_TASK DIRECTIONS:_ Write out the stretch of lines below that begins at the line with "target: white cable" and ends at the line with "Outline every instance of the white cable.", including both, exactly as given and nothing more.

[Records from a dataset]
++++++
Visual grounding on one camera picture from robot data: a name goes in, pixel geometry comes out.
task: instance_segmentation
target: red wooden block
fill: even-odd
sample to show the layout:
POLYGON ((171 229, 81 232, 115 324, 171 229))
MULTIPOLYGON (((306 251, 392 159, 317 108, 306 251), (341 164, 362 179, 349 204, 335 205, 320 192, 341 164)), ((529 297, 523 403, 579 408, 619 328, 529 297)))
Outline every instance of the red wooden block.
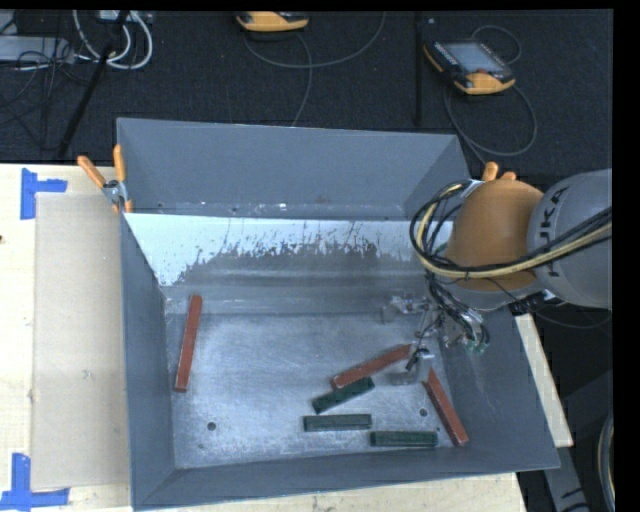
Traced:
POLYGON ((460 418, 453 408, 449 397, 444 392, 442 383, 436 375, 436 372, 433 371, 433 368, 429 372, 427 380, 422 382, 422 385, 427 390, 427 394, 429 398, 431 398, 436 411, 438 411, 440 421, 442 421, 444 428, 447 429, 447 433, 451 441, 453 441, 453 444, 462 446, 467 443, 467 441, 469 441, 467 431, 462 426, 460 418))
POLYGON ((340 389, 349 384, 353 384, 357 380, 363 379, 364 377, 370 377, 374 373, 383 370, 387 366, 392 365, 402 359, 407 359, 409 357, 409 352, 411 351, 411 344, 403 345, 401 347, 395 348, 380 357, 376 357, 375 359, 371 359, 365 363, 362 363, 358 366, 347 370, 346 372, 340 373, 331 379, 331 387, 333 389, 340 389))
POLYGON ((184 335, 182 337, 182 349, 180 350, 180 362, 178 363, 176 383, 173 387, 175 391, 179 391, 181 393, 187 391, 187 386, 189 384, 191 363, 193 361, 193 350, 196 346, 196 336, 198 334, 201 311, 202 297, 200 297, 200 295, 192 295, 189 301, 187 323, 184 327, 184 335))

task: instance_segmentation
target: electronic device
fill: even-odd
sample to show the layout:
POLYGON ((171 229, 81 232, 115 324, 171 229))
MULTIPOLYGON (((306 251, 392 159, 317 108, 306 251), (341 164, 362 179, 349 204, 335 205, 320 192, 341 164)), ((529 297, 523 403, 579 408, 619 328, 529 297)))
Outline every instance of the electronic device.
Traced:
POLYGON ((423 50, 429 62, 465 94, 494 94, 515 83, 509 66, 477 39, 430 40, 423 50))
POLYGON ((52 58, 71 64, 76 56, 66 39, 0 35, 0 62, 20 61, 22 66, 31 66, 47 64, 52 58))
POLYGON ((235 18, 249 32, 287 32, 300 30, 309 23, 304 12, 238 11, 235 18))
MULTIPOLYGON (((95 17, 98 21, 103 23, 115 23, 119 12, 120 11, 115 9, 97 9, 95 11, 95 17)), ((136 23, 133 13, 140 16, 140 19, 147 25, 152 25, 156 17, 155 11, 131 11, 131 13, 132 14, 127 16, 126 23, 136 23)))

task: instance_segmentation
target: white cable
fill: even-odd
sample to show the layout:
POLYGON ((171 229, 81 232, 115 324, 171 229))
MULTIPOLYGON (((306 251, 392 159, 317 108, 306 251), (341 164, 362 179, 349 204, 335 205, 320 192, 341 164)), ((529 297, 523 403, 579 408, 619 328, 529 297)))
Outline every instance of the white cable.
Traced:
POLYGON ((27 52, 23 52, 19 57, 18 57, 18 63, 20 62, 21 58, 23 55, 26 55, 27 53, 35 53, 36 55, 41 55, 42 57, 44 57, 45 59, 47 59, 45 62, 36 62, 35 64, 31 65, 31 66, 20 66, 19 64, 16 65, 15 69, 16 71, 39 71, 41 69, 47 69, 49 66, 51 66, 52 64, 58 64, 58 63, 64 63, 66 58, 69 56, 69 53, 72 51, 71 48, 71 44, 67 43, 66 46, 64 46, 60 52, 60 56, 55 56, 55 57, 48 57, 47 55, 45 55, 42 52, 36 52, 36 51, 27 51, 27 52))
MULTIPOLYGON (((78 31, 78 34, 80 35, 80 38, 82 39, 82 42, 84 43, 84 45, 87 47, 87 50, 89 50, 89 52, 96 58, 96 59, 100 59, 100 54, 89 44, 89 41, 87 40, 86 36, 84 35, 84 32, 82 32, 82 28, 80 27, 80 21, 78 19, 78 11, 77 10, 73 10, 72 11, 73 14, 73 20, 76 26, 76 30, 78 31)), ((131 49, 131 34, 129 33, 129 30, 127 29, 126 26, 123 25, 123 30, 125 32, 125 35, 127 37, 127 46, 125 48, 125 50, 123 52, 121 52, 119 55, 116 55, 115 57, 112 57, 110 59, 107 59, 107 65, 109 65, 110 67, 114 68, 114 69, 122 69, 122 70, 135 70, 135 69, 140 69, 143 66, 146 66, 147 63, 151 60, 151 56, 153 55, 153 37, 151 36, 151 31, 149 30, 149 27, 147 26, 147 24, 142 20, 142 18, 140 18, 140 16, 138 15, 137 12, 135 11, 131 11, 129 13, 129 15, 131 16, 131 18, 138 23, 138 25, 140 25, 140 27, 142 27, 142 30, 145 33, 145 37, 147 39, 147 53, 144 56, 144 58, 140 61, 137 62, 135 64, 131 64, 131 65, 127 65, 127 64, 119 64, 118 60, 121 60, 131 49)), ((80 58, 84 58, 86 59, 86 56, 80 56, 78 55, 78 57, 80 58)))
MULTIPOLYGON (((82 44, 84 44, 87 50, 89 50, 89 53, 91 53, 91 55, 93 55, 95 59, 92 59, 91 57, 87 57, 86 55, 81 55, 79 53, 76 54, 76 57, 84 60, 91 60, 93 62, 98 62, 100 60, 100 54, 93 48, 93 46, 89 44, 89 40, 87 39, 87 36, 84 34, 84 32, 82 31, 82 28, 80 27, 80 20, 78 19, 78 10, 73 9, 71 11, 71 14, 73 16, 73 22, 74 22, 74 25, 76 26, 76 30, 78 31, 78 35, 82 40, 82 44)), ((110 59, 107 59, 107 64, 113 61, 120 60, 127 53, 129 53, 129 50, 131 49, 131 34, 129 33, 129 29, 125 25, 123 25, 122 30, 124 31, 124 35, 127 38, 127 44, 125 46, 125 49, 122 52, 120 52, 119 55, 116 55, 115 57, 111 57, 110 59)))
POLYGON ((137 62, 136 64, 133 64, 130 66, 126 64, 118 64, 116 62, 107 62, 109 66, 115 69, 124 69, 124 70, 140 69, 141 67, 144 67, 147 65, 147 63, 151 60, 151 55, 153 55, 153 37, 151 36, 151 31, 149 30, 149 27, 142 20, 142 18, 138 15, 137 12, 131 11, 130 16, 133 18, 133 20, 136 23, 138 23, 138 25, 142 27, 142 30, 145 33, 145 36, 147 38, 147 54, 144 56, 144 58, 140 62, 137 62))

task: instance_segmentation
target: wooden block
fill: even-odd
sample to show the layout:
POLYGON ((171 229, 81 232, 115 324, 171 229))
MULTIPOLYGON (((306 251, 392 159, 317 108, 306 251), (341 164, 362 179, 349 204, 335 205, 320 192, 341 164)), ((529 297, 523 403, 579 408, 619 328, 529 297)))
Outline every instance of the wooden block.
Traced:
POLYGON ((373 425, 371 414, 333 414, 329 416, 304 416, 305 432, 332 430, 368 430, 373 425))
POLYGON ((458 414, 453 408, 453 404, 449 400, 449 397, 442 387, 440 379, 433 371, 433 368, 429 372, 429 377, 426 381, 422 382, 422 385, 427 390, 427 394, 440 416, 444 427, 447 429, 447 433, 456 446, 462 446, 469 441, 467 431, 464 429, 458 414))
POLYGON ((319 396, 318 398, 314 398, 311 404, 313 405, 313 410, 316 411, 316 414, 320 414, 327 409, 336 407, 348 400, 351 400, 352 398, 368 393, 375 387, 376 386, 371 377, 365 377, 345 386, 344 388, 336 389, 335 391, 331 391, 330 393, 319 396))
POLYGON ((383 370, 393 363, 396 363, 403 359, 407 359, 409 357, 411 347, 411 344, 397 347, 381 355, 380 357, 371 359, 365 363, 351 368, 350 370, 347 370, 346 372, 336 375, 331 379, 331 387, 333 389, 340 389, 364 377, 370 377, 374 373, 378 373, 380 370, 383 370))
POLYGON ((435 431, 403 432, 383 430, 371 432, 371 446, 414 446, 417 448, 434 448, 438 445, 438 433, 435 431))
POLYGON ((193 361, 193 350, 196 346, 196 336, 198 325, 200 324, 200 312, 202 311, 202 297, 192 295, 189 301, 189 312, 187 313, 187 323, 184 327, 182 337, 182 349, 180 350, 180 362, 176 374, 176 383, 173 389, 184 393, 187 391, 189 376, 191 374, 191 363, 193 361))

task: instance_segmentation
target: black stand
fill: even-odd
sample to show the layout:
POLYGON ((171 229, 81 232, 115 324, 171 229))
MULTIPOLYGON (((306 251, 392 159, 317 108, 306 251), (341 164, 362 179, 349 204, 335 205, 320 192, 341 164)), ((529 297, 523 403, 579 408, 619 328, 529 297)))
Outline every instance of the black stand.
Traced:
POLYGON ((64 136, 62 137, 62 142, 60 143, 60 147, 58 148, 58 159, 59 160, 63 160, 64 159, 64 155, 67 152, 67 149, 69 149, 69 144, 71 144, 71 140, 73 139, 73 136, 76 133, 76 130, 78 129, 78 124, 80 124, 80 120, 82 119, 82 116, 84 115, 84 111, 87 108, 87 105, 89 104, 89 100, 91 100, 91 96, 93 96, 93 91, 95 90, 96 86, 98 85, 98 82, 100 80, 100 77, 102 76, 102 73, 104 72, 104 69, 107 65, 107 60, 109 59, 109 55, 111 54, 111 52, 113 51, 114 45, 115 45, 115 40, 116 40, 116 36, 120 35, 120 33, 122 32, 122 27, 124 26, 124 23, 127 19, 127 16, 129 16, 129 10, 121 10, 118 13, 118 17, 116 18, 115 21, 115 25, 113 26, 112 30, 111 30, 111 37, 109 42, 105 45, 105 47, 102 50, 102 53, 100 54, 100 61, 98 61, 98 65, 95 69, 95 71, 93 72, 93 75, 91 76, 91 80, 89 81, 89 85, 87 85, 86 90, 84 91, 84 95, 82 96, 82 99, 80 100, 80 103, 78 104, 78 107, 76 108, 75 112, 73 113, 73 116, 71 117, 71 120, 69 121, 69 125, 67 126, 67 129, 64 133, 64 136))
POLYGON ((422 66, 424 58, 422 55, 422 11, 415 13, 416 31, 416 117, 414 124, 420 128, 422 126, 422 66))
++++++
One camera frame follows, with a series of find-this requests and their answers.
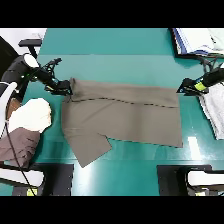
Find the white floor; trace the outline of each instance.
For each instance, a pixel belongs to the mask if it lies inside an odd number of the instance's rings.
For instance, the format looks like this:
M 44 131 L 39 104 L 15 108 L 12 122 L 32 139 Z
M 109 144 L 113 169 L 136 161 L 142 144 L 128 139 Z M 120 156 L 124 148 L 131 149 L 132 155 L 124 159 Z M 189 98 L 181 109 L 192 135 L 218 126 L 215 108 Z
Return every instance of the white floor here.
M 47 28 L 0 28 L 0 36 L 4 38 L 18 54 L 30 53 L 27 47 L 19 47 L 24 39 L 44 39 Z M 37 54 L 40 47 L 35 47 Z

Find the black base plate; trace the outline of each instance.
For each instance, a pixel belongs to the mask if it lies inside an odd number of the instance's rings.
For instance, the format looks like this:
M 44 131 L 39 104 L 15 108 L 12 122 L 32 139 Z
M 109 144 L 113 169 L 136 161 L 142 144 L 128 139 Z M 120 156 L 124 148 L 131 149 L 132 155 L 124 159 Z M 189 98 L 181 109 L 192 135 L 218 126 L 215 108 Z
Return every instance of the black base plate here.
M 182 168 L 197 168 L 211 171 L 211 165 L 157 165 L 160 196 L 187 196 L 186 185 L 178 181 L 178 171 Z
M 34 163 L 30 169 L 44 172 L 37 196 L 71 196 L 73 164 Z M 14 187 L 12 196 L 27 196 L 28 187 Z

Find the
++++++
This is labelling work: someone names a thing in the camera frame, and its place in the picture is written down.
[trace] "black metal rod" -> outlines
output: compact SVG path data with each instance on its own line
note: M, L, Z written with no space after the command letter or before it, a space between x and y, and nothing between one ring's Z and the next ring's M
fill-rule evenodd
++++++
_RESULT FOR THIS TASK:_
target: white cable
fill: even-odd
sample to show the layout:
POLYGON ((171 229, 81 232, 115 324, 171 229))
MULTIPOLYGON (((306 251, 392 159, 317 108, 306 251), (341 164, 362 179, 349 204, 335 205, 320 192, 341 164)), ((529 297, 523 403, 579 408, 619 328, 529 297)))
Outline every instance of the white cable.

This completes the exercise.